(Ab)using Python for Better Debbuging of Pre-trained Pytorch Models

Building bigger models to achieve better performance is a common theme in current NLP research papers, with many authors releasing their code and/or some pre-trained models. Having access to a pre-trained model is great, because its almost always infeasible to train a model from scratch because one might not have access to the appropriate computing resources or the same data that the original authors used for training their model.

Thus, we're often re-using and running existing pre-trained models and it becomes increasingly important to understand what they learn and to interrogate any intermediate representations they create in order to get a better feel for whats inside the black box.

Luckily sharing pre-trained models is relatively easy with current tools such as pytorch or tensorflow. In this post, I'll briefly discuss how its possible to debug an existing pre-trained model by dynamically adding methods to it.

In pytorch, a pre-trained model is just a python object, so its possible to overwrite and modify existing instance methods by whatever we want to do.

Lets start with an actual example. For a recent paper I have pre-trained a relatively straightforward bidirectional LSTM with max-pooling on the SNLI dataset. It generally follows the InferSent model architecture, but I use fewer hidden units, thereby trading off some points of accuracy for faster training. Essentially I wasn't interested in +/- 2 points of improvement on a dataset, but whether the model works in principle on my dataset. The pre-trained model achieves 0.83 accuracy on the SNLI dev set and 0.82 on the SNLI test set. Note that the pre-trained model is around 2.5gb, so I can't share it on this site, but feel free to get in touch if you need access to the model.

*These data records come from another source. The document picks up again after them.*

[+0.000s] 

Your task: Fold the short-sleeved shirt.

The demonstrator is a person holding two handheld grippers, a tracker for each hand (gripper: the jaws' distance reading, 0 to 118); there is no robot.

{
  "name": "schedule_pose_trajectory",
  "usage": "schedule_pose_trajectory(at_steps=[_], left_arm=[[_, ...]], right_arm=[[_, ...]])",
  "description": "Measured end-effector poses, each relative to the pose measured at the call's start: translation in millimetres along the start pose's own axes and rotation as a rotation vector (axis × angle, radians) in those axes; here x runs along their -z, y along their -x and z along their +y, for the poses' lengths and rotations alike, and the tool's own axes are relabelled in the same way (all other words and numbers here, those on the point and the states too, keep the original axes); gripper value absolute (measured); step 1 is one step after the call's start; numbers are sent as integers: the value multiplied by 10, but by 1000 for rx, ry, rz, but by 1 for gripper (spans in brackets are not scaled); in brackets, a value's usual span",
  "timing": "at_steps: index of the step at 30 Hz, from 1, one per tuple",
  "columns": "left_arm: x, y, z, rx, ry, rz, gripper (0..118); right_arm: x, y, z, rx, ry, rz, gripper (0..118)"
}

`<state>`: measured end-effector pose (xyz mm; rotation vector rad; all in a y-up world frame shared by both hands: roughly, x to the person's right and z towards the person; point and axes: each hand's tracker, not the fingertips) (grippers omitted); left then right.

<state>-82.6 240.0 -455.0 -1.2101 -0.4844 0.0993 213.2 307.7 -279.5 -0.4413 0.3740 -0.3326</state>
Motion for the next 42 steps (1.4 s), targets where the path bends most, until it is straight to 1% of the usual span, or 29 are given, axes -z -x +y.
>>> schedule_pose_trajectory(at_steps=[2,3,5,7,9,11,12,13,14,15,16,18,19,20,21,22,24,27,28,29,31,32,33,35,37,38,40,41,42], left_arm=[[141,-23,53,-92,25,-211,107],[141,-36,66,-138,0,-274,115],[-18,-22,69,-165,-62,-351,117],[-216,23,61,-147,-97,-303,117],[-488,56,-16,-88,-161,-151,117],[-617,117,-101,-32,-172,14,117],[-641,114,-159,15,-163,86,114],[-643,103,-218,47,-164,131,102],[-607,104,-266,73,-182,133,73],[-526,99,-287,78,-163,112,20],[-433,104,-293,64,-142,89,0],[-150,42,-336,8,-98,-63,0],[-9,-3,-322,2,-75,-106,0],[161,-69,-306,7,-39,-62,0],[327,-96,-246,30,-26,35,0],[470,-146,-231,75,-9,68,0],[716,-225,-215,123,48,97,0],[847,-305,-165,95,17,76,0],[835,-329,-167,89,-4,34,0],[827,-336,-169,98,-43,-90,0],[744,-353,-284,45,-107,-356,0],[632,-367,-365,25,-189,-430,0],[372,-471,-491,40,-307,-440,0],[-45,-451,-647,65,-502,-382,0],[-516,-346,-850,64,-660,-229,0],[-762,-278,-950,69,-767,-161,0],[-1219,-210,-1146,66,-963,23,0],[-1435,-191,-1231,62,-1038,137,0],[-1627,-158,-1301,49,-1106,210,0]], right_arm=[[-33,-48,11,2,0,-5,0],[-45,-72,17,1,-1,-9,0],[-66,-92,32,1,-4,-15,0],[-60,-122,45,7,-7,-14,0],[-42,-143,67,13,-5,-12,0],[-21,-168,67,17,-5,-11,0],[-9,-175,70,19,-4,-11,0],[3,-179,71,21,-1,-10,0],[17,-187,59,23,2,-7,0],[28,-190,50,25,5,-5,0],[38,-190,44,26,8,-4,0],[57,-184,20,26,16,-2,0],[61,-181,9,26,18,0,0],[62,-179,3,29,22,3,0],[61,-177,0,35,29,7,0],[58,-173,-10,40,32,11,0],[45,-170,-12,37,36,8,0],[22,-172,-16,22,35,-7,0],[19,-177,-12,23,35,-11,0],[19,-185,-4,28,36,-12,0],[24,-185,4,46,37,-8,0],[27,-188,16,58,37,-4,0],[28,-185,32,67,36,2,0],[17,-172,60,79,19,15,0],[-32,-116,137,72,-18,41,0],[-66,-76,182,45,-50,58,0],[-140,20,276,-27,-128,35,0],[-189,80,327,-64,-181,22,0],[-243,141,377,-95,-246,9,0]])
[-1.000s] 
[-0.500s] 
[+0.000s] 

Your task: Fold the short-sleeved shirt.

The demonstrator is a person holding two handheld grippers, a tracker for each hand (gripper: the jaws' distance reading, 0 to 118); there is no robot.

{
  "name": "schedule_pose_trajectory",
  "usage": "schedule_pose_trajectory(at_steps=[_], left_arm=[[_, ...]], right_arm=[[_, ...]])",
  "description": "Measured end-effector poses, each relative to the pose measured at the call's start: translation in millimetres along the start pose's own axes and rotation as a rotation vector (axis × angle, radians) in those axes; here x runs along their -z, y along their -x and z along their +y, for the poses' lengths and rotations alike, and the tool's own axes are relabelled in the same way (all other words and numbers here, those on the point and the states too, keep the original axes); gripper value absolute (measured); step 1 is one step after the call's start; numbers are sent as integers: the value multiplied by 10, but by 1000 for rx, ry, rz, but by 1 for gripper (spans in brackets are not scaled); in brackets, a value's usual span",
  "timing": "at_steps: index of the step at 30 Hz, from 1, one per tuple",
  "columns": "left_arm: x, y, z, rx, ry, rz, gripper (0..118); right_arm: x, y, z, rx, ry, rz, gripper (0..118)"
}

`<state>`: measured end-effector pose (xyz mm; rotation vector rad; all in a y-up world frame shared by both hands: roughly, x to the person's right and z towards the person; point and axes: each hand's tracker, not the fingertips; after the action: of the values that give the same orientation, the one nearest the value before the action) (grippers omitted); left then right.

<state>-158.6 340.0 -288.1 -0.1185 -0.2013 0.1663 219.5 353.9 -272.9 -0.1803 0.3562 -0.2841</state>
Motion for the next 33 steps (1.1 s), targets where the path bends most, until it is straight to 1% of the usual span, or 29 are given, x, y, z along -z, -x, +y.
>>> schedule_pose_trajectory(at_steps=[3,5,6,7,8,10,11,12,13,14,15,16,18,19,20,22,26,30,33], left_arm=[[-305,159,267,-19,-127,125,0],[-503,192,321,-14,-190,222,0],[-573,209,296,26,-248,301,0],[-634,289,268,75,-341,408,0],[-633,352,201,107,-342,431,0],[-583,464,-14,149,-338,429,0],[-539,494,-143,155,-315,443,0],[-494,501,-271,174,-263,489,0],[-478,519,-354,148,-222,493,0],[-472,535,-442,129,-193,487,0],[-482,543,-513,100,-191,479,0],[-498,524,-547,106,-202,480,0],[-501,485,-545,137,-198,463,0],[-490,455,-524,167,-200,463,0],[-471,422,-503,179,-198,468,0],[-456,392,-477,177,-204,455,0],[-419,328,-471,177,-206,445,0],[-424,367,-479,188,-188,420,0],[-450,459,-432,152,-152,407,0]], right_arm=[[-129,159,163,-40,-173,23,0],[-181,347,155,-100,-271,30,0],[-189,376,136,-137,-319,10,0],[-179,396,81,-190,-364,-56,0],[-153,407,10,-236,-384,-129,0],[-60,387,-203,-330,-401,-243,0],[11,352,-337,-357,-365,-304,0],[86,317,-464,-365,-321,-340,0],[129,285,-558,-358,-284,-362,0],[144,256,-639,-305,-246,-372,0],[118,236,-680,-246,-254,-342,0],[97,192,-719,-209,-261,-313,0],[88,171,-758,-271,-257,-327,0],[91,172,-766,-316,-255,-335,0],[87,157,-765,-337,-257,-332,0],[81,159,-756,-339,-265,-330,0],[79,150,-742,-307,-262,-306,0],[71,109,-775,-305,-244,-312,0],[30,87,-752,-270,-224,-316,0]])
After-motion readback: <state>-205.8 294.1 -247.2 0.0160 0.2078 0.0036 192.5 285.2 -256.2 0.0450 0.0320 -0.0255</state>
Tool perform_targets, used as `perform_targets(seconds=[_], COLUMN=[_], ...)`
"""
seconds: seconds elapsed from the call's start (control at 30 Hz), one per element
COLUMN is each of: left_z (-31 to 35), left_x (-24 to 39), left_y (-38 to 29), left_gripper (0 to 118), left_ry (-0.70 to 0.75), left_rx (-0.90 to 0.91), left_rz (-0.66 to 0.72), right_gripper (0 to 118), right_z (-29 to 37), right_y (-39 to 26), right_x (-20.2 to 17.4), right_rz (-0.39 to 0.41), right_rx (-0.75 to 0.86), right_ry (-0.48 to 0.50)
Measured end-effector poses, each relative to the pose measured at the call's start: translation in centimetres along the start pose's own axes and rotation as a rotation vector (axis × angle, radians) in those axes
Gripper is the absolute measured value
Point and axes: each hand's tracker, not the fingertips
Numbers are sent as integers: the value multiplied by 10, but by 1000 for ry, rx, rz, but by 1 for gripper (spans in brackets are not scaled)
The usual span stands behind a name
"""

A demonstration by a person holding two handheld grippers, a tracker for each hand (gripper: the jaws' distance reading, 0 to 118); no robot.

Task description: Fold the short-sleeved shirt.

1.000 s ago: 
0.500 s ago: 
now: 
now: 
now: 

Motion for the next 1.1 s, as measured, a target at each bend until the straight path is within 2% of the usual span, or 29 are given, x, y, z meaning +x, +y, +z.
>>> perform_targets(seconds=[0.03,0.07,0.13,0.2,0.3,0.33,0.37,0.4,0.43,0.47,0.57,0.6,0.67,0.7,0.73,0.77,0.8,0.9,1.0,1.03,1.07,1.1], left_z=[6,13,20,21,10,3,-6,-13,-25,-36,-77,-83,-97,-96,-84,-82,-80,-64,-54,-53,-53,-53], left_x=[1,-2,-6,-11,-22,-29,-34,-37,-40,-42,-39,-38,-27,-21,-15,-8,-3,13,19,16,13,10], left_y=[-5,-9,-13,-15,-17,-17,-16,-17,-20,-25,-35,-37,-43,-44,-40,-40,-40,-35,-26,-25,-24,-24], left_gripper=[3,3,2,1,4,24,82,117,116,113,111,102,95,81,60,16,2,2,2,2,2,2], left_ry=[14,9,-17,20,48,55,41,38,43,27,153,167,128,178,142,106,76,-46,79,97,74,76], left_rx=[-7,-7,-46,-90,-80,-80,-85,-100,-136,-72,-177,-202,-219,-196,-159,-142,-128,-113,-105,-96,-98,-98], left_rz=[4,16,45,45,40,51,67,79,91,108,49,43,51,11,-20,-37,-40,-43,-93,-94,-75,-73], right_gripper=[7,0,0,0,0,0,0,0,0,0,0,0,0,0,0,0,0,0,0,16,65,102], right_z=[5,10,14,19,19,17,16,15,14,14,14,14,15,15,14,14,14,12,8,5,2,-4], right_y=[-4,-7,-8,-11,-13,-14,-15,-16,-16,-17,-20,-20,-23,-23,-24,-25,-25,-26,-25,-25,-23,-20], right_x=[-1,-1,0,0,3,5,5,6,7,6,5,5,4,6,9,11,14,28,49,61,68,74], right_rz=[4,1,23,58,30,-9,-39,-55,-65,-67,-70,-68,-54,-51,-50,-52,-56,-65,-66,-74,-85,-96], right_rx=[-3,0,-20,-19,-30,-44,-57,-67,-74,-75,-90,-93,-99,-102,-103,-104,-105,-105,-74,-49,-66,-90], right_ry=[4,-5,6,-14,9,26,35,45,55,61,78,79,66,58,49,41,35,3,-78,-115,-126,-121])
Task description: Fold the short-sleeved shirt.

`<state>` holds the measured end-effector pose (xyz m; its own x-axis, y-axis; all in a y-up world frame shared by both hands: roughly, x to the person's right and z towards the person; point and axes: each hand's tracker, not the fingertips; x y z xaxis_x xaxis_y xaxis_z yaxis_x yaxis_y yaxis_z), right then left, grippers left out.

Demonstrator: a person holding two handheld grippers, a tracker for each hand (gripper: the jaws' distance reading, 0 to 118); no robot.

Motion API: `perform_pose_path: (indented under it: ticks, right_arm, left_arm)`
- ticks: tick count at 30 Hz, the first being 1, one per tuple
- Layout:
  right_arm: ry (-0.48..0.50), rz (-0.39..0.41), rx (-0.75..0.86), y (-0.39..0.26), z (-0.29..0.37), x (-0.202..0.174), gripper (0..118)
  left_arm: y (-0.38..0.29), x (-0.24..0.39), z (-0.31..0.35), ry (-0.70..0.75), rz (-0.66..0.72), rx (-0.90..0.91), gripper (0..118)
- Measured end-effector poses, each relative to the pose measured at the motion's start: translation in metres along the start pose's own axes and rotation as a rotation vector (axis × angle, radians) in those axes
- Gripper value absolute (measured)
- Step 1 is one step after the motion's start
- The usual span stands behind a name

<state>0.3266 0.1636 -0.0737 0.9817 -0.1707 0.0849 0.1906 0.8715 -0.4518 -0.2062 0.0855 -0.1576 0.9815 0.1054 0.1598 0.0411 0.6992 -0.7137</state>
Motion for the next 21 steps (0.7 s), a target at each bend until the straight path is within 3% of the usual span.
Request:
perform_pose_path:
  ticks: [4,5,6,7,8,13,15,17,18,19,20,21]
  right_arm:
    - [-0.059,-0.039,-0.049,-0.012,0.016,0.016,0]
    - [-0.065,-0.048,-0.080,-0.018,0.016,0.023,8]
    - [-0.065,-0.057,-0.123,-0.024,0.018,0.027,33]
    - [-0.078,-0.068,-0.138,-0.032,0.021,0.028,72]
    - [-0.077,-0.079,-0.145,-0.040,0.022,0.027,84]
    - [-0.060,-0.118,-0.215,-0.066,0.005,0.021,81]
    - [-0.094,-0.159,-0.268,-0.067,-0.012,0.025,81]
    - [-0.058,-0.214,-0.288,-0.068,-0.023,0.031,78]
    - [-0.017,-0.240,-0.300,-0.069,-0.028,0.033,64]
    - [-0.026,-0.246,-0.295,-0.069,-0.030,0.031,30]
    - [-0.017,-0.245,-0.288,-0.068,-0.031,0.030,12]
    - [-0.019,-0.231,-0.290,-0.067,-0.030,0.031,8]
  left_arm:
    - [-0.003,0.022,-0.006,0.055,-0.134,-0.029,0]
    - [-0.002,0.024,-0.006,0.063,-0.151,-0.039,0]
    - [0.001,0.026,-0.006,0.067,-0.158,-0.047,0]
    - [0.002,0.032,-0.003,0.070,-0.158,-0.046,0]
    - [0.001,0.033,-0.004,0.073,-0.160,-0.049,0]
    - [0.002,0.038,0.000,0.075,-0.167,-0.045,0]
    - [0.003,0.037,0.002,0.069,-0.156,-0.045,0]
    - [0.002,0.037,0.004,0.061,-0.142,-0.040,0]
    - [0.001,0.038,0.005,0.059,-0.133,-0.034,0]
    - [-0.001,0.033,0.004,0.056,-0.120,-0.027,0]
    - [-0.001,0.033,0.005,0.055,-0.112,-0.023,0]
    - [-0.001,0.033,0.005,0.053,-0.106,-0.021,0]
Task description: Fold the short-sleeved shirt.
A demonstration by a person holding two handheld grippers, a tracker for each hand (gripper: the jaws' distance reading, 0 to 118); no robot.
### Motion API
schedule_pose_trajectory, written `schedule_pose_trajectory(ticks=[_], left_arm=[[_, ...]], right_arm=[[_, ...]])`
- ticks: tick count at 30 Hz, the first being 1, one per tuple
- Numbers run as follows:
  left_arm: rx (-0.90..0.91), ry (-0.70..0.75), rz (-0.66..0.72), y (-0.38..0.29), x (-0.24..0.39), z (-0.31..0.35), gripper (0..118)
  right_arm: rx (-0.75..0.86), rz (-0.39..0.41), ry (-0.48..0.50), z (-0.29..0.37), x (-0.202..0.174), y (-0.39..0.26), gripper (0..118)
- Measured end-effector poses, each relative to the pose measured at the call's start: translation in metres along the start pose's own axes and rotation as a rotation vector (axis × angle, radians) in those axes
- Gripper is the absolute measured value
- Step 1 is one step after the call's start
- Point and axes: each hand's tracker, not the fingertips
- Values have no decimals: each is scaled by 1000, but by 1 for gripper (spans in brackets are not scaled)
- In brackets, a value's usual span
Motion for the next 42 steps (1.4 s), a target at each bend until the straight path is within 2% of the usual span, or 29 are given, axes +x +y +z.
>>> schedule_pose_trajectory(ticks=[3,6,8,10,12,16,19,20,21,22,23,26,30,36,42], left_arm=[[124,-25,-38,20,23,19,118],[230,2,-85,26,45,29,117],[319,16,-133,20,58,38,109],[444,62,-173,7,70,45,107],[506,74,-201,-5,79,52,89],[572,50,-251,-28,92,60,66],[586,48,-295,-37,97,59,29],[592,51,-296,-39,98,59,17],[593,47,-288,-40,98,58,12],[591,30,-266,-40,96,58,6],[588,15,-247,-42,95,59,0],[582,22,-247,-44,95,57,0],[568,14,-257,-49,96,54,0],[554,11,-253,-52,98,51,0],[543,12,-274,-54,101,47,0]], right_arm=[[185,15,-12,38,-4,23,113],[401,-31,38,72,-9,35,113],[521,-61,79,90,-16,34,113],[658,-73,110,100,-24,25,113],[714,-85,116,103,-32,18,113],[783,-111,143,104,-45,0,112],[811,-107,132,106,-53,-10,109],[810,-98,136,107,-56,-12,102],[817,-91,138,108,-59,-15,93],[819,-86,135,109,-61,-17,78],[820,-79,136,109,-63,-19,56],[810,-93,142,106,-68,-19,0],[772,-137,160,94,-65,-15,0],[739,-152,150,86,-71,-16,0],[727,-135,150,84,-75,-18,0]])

The code for the model is relatively straightforward (Note, the code for EmbeddingLayer, FeedForward and LSTMEncoder currently resides in a private bitbucket repository alongside the rest of my research code, please contact me if you would like to get some of the code):

from torch import nn
from torch.nn.utils.rnn import pack_padded_sequence

from semantx.models.pytorch_layers import EmbeddingLayer # wraps an Embedding object
from semantx.models.pytorch_model_factory import FeedForward # wraps some basic feedforward layer functionality
from semantx.models.pytorch_model_factory import LSTMEncoder # wraps a basic nn.LSTM layer


class NLIEncoderFeedforward(nn.Module):
    def __init__(self, embedding_config, encoder_config, aggregation_layer, feedforward_config, pooling_layer,
                 conditional_encoding=False):
        super(NLIEncoderFeedforward, self).__init__()
        self.embedding = EmbeddingLayer(**embedding_config)
        self.encoder = LSTMEncoder(**encoder_config)
        self.pooling = pooling_layer
        self.aggregation = aggregation_layer
        self.feedforward = FeedForward(**feedforward_config)
        self.conditional_encoding = conditional_encoding

    def forward(self, batch):
        # Embed sequences
        premise = self.embedding(batch.premise)
        hypothesis = self.embedding(batch.hypothesis)

        # Pack embedded sequences
        premise = pack_padded_sequence(premise, batch.premise_lengths, batch_first=True)
        hypothesis = pack_padded_sequence(hypothesis, batch.hypothesis_lengths, batch_first=True)

        # Encode premise & hypothesis
        premise, (hidden, cell_state) = self.encoder(premise, curr_batch_size=len(batch))
        if (self.conditional_encoding):
            hypothesis, *_ = self.encoder(hypothesis, curr_batch_size=len(batch), hidden=hidden, cell_state=cell_state)
        else:
            hypothesis, *_ = self.encoder(hypothesis, curr_batch_size=len(batch))

        # The packed sequences are length-sorted, so we need to return them to their original ordering
        premise = premise[batch.premise_orig_idx, :, :]
        hypothesis = hypothesis[batch.hypothesis_orig_idx, :, :]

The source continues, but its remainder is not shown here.